Заодно я подумал, что по возвращении «домой», то есть в настоящую Москву ХХI века, крайне необходимо проконсультироваться с психоаналитиком, меня буквально преследуют сексуальные сюжеты, видения и ассоциации. К добру это не приведет.
– Игорь? Ты… – я догадался, что она, как до нее Артур, хотела спросить: «Ты тоже умер?»
– Здравствуй, Вера. Здравствуйте, господа. (Как же нелепо прозвучала стандартная формула, обращенная к персонам, вряд ли способным исполнить мое пожелание.) Нет, того, о чем ты подумала, я не совершал. Я, возможно, не совсем жив сейчас, но умирать – нет, такого со мной не было. А вы тут какими судьбами?
– Нам нужен не ты, а Артур, – глухим голосом сказал тот, кого я идентифицировал, как Кирилла.
– Зачем? Я тоже лицо в определенной степени заинтересованное. И это я его привел сюда…
– Скажи – пусть придет сам, – не заметив моего вопроса, продолжил покойник. А Вера, как бы стараясь снять нехорошую напряженность, добавила:
– Нам просто нужно с ним поговорить. Кое-что выяснить. А потом тебя, наверное, отпустят на Землю…
– Только меня? Нам нужно туда обоим…
«Возможно, вы все там окажетесь. И очень скоро.

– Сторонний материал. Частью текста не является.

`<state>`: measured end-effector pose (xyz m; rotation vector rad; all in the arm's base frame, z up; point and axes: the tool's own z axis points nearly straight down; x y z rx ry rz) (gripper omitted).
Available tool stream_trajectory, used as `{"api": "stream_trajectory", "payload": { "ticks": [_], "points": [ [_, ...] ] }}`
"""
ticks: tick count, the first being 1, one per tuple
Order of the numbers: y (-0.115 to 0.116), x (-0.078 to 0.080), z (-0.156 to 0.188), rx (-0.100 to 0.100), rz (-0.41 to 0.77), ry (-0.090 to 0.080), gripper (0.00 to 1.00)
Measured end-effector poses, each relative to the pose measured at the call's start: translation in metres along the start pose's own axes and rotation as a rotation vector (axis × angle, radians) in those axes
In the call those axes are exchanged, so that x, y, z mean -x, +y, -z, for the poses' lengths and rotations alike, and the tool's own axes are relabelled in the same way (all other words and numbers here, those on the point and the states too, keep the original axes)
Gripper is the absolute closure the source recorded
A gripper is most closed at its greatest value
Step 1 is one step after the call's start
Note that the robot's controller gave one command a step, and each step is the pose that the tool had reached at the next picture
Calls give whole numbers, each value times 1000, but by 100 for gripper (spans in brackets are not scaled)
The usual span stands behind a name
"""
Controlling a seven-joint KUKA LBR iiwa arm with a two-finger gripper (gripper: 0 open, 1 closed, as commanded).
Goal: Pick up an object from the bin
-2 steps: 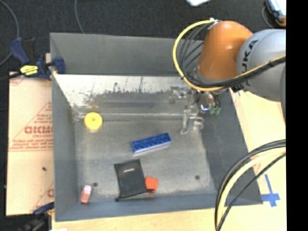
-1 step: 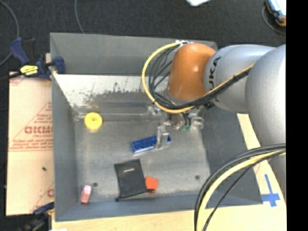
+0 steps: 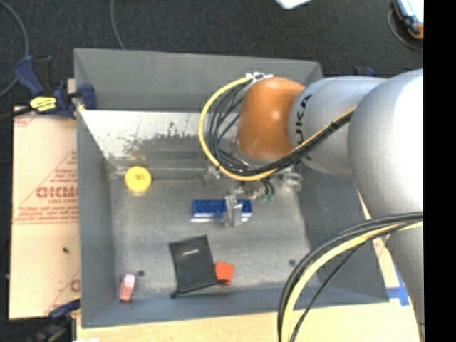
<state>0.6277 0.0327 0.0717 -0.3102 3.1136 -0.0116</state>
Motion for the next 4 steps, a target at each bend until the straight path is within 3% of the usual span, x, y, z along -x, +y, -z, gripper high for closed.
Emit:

Только будет ли от этого кому-нибудь лучше?..» – отчетливо вспыхнула в мозгу не произнесенная, а написанная фосфорными печатными буквами фраза.
«Шизофрения в загробном мире, – подумалось мне. – С чем вас и поздравляю. Уж лучше бы я с Еленой остался…»
Одновременно я сообразил, что получил очередной сигнал по каналам Гиперсети.
Сохраняя остатки достоинства, я изобразил нечто вроде приема «На караул» своим винчестером и, твердо ступая, вышел на улицу.
…Присутствовать на «встрече друзей» меня не пригласили, да я и сам не согласился бы. Есть вещи, в отношении которых любой нормальный человек предпочитает пребывать в неведении. Выяснение отношений между убийцей и его жертвами входит в их число.
Пока они там решали свои проблемы, я, сидя на завалинке, получил возможность прочитать содержание еще одного из внедренных в мою память информационных пакетов. Теперь ко мне напрямую обращался один из тех, кого Новиков называл Держателями Мира или Игроками.
Ощущение было странное. За отсутствием адекватных терминов могу сказать, что более всего наша «беседа» напоминала фрагмент учебного ментафильма. С возможностью задавать в непонятных местах мысленный вопрос и тут же получать соответствующие разъяснения.